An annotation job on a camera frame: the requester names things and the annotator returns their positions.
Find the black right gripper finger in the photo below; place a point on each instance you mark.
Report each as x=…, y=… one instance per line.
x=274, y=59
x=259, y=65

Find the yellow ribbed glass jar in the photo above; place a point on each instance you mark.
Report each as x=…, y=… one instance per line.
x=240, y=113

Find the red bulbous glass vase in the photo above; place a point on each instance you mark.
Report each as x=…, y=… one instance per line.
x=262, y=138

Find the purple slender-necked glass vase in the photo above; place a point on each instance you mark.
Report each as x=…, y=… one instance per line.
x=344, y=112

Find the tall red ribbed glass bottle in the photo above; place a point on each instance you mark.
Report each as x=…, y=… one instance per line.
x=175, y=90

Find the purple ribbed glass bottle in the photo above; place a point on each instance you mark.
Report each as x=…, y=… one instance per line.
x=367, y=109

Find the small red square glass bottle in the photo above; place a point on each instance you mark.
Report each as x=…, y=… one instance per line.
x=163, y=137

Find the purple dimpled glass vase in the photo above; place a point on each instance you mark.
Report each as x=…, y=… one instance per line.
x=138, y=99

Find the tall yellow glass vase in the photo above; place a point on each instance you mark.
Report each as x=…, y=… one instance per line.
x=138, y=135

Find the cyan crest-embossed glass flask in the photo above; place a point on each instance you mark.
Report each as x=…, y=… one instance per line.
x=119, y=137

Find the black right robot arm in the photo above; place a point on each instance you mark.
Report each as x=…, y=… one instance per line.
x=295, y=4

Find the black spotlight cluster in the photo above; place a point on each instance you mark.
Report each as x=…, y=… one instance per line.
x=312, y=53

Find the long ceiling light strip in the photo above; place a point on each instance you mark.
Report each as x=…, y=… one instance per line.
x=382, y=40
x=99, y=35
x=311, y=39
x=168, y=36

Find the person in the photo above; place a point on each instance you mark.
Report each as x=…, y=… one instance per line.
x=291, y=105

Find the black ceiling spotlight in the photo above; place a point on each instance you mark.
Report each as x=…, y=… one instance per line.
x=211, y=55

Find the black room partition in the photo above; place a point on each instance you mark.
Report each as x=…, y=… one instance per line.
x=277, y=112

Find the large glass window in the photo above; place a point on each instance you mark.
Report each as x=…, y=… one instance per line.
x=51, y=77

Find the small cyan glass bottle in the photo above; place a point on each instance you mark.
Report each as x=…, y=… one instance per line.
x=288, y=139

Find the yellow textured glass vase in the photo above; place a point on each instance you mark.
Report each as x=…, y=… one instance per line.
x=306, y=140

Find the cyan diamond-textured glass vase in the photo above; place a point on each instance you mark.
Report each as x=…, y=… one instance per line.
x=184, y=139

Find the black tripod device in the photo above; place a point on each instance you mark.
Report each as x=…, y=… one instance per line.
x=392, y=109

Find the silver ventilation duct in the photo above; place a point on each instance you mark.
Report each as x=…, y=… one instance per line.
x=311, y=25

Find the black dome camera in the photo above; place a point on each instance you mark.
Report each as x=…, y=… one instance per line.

☆ ☆ ☆ ☆ ☆

*ACTIVITY*. The records are to be retyped exactly. No line may be skipped.

*RESPONSE TO THE TASK*.
An annotation job on a camera frame: the requester names things and the annotator returns their positions.
Find the black right gripper finger in the photo below; place a point on each instance you mark.
Report each as x=…, y=… one instance per line.
x=274, y=59
x=259, y=65

Find the yellow ribbed glass jar in the photo above; place a point on each instance you mark.
Report each as x=…, y=… one instance per line.
x=240, y=113

Find the red bulbous glass vase in the photo above; place a point on each instance you mark.
Report each as x=…, y=… one instance per line.
x=262, y=138

Find the purple slender-necked glass vase in the photo above; place a point on each instance you mark.
Report each as x=…, y=… one instance per line.
x=344, y=112

Find the tall red ribbed glass bottle in the photo above; place a point on each instance you mark.
Report each as x=…, y=… one instance per line.
x=175, y=90

Find the purple ribbed glass bottle in the photo above; place a point on each instance you mark.
Report each as x=…, y=… one instance per line.
x=367, y=109

Find the small red square glass bottle in the photo above; place a point on each instance you mark.
Report each as x=…, y=… one instance per line.
x=163, y=137

Find the purple dimpled glass vase in the photo above; place a point on each instance you mark.
Report each as x=…, y=… one instance per line.
x=138, y=99

Find the tall yellow glass vase in the photo above; place a point on each instance you mark.
Report each as x=…, y=… one instance per line.
x=138, y=135

Find the cyan crest-embossed glass flask in the photo above; place a point on each instance you mark.
Report each as x=…, y=… one instance per line.
x=119, y=137

Find the black right robot arm in the photo above; place a point on each instance you mark.
Report each as x=…, y=… one instance per line.
x=295, y=4

Find the black spotlight cluster in the photo above; place a point on each instance you mark.
Report each as x=…, y=… one instance per line.
x=312, y=53

Find the long ceiling light strip in the photo above; place a point on each instance you mark.
Report each as x=…, y=… one instance per line.
x=382, y=40
x=99, y=35
x=311, y=39
x=168, y=36

Find the person in the photo above; place a point on each instance you mark.
Report each as x=…, y=… one instance per line.
x=291, y=105

Find the black ceiling spotlight in the photo above; place a point on each instance you mark.
Report each as x=…, y=… one instance per line.
x=211, y=55

Find the black room partition in the photo above; place a point on each instance you mark.
Report each as x=…, y=… one instance per line.
x=277, y=112

Find the large glass window in the photo above; place a point on each instance you mark.
Report each as x=…, y=… one instance per line.
x=51, y=77

Find the small cyan glass bottle in the photo above; place a point on each instance you mark.
Report each as x=…, y=… one instance per line.
x=288, y=139

Find the yellow textured glass vase in the photo above; place a point on each instance you mark.
Report each as x=…, y=… one instance per line.
x=306, y=140

Find the cyan diamond-textured glass vase in the photo above; place a point on each instance you mark.
Report each as x=…, y=… one instance per line.
x=184, y=139

Find the black tripod device in the photo above; place a point on each instance you mark.
Report each as x=…, y=… one instance per line.
x=392, y=109

Find the silver ventilation duct in the photo above; place a point on each instance you mark.
Report each as x=…, y=… one instance per line.
x=311, y=25

Find the black dome camera in the photo above; place a point on each instance you mark.
Report each as x=…, y=… one instance per line.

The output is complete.